Faut-il une exception agricole française ?
Notre agriculture doit à la fois assurer notre souveraineté alimentaire, mais aussi être exportatrice comme elle l’était jusque-là. De très nombreuses filières dépendent des exportations, comme la filière viticole, celle des spiritueux ou encore les filières laitière et porcine. Les traités nous ont aussi permis de protéger les AOC (appellations d’origine contrôlée) et les IGP (indications géographiques protégées). C’est un atout de compétitivité important : sans cela, rien ne nous garantira que, demain, nous ne verrons pas arriver dans certains pays du « brie de Meaux » produit à l’étranger. Si notre agriculture souffre, c’est d’abord à cause du Green Deal, de la décroissance agricole et des normes plus contraignantes qu’ailleurs. Et ce ne sont pas les accords commerciaux qui ont imposé ces normes : nous avons mis des boulets aux pieds de nos producteurs. Le vrai sujet est là.
Quand le déficit commercial français tutoie les 100 milliards d’euros en 2023, le problème n’est-il pas surtout celui de la compétitivité de notre économie ?

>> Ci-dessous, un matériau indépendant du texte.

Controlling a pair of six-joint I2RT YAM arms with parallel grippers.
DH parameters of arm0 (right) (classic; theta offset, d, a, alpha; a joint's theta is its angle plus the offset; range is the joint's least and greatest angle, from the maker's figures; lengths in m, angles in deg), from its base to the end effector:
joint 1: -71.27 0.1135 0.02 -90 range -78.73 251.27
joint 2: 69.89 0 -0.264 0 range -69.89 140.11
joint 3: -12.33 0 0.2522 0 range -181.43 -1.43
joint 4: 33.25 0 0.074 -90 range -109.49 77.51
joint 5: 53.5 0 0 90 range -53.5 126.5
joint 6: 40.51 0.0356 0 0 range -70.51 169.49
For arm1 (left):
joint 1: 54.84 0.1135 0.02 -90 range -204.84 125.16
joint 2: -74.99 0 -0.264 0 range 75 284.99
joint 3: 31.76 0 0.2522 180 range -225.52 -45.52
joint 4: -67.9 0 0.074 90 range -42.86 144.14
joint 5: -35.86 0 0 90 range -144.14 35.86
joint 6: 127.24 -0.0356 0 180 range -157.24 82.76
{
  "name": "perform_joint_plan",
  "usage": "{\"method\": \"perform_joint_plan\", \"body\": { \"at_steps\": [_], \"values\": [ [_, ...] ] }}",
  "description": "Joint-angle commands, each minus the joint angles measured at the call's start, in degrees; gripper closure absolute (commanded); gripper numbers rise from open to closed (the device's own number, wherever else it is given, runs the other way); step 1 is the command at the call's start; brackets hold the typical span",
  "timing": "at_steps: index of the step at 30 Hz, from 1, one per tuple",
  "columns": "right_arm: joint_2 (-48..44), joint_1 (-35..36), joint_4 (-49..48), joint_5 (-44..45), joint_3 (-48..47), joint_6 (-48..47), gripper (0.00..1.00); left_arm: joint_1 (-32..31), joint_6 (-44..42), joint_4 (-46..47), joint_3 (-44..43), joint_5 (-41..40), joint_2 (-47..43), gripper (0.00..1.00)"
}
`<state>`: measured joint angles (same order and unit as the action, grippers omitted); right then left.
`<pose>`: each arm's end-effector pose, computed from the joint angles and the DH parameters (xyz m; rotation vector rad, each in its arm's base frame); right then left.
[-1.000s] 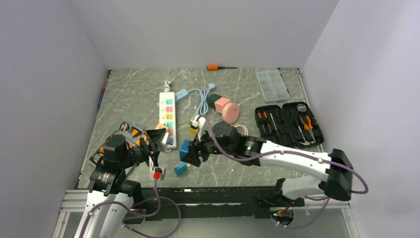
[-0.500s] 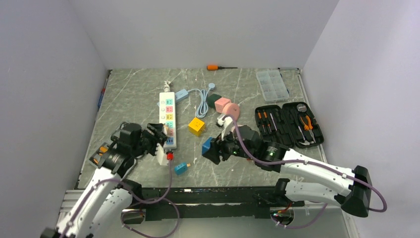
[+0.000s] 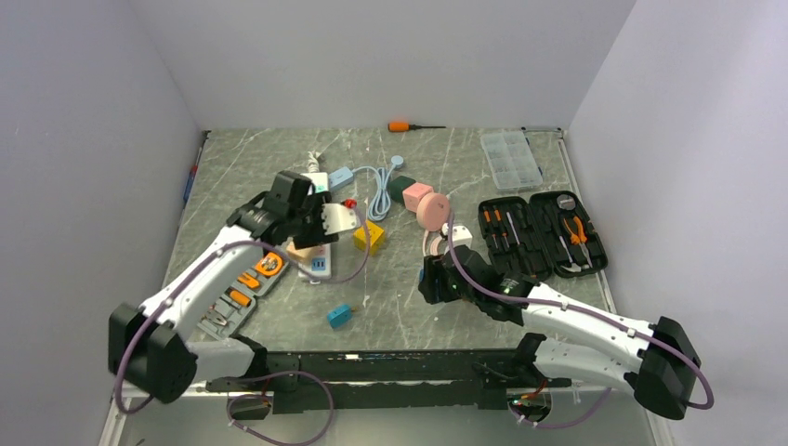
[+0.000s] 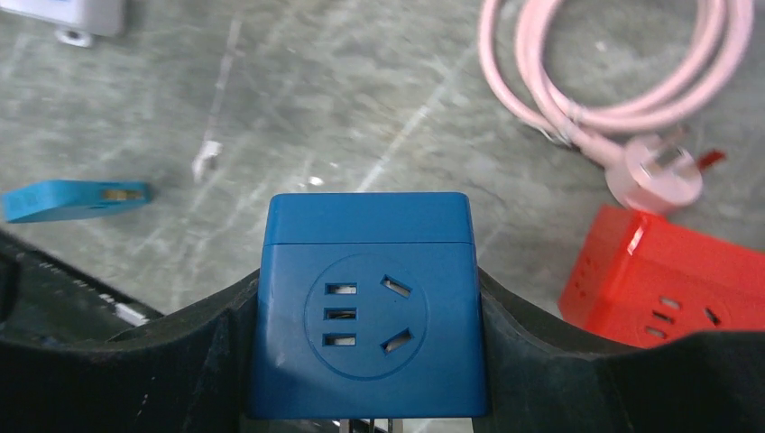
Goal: Pull the plug off the socket
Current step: Place the plug at the center of the board.
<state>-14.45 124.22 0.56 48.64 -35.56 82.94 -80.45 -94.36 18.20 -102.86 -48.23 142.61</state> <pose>0.1276 0.1566 0.2259 -0.2843 2.3163 0.5404 0.2211 -0.1100 0.2939 1.6072 1.7507 0.1412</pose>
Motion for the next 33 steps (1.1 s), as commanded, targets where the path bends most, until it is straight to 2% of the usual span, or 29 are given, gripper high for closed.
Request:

Evidemment. C’est le meilleur indicateur de la situation réelle de notre pays et le révélateur du vrai bilan de la politique économique d’Emmanuel Macron. Quand on importe davantage qu’on exporte, on s’appauvrit. Il faut que la France redevienne une grande puissance exportatrice. Nous devons jouer le jeu des échanges internationaux, mais sans naïveté. Les autres chemins ne mènent qu’à notre appauvrissement collectif. C’est la mission de la droite de porter ce message.

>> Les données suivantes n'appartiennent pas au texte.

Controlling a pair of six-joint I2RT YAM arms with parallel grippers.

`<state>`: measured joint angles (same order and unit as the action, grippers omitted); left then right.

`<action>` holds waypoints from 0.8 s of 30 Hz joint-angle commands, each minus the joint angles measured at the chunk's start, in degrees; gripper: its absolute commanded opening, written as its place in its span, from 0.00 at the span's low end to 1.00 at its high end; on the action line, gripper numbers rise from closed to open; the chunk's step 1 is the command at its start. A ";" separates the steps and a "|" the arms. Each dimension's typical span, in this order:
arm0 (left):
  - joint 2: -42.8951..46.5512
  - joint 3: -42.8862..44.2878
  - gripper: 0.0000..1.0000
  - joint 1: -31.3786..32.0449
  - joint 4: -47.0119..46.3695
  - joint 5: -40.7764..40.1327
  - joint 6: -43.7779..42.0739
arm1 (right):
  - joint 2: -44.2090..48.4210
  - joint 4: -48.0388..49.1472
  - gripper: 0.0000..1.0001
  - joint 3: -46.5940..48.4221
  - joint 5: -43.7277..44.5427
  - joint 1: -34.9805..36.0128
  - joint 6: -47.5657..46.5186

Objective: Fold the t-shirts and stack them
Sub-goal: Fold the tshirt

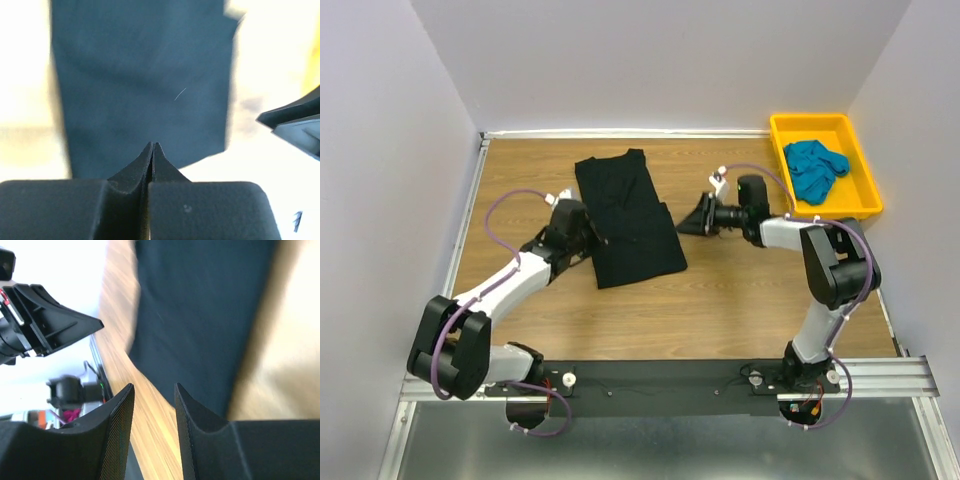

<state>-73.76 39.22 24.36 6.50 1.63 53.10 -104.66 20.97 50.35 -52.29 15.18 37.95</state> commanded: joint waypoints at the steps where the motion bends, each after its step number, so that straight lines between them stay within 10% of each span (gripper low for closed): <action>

Quelles solutions faut-il apporter ?
Il faut arrêter de surtransposer, déjà. S’il était vraiment courageux, Gabriel Attal ne se contenterait pas d’évoquer une « pause » sur les normes. Il faut annuler immédiatement toutes les surtranspositions et toutes les normes excessives. Il est anormal que certaines molécules soient utilisées dans d’autres pays européens quand elles sont interdites en France. Il était déjà absurde de ne pas appliquer la dérogation sur les néonicotinoïdes quand elle a été mise en œuvre ailleurs en Europe. Qu’on arrête de vouloir être toujours les mieux-disants, au détriment de nos producteurs. Parce qu’on finit de toute façon par importer, des produits qui, eux, sont moins-disants. En refusant de produire ici, nous nous condamnons à importer d’ailleurs. C’est non seulement une faute économique, mais aussi écologique.

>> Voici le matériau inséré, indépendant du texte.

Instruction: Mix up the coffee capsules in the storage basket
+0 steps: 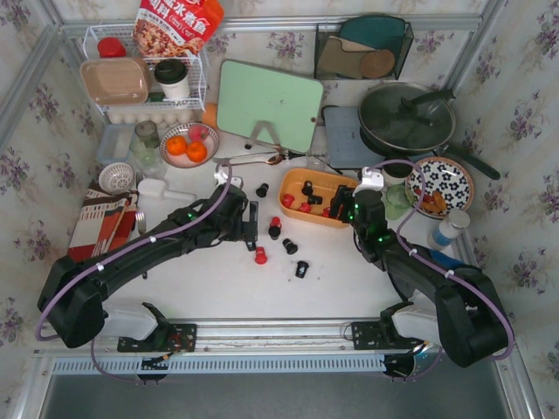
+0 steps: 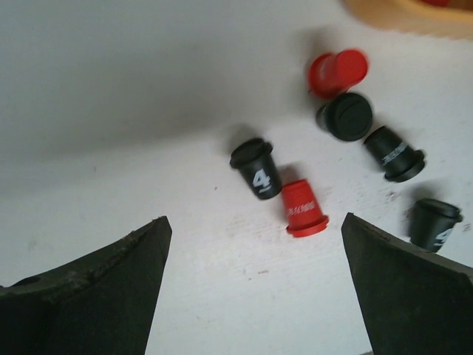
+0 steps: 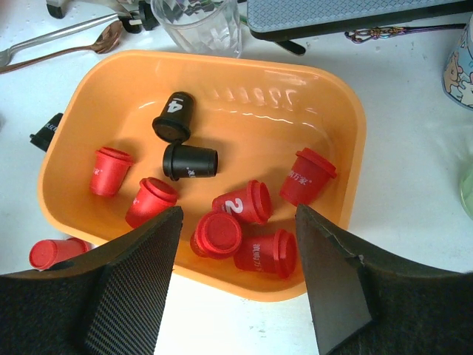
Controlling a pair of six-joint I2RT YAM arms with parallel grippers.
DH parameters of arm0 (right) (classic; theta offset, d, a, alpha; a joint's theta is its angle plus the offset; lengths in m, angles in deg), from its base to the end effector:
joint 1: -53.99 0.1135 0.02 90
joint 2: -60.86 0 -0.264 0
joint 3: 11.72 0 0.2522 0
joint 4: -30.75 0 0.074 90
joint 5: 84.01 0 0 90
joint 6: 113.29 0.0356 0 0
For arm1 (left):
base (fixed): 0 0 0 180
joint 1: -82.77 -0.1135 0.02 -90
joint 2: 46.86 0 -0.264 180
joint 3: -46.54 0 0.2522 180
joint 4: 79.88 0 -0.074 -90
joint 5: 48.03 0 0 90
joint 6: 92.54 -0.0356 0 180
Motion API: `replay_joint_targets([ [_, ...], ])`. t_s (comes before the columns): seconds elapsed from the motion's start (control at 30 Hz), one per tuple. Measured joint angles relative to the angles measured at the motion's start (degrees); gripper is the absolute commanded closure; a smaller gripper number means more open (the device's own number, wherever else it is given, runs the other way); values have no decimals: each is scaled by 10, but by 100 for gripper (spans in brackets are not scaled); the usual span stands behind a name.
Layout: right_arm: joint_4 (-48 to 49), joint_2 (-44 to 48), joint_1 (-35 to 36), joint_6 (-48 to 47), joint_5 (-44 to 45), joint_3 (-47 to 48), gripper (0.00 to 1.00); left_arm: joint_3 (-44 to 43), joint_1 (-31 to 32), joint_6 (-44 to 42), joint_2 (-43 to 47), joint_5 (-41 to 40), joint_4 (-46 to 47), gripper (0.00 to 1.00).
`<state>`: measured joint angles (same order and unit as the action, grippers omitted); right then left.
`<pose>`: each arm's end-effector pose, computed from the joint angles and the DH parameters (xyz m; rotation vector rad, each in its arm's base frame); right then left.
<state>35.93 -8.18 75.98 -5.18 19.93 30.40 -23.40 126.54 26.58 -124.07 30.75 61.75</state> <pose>0.2362 0.0861 0.2056 0.0949 1.9430 0.2279 0.2127 -0.1941 0.2612 0.2089 2.3730 -0.3884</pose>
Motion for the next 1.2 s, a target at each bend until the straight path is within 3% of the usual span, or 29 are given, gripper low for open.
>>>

Quel message doit défendre la droite dans cette campagne européenne ?
Celui de la défense des intérêts français en Europe. Nous avons la chance d’avoir un excellent candidat, François-Xavier Bellamy, qui a un vrai bilan européen. Il y a défendu les intérêts français comme personne, quand les macronistes ont soutenu la décroissance agricole ou pris le parti des lobbys anti-nucléaire et quand le Rassemblement national était totalement absent du débat européen, physiquement comme en termes de résultats.
Xavier Bertrand a « l’intention » d’être candidat à la présidentielle en 2027, Laurent Wauquiez aussi. Faut-il une primaire pour départager les candidats LR ?
Très franchement, la question ne se pose pas aujourd’hui. Nous devons d’abord mettre à profit l’année 2024 comme il faut, c’est-à-dire en faisant campagne à 100 % pour les élections européennes, en réaffirmant et en clarifiant notre ligne politique, en renouvelant notre manière de la présenter. Notre dynamique pour 2027 ne pourra venir que d’un travail sérieux sur le fond et d’un esprit collectif sur la forme.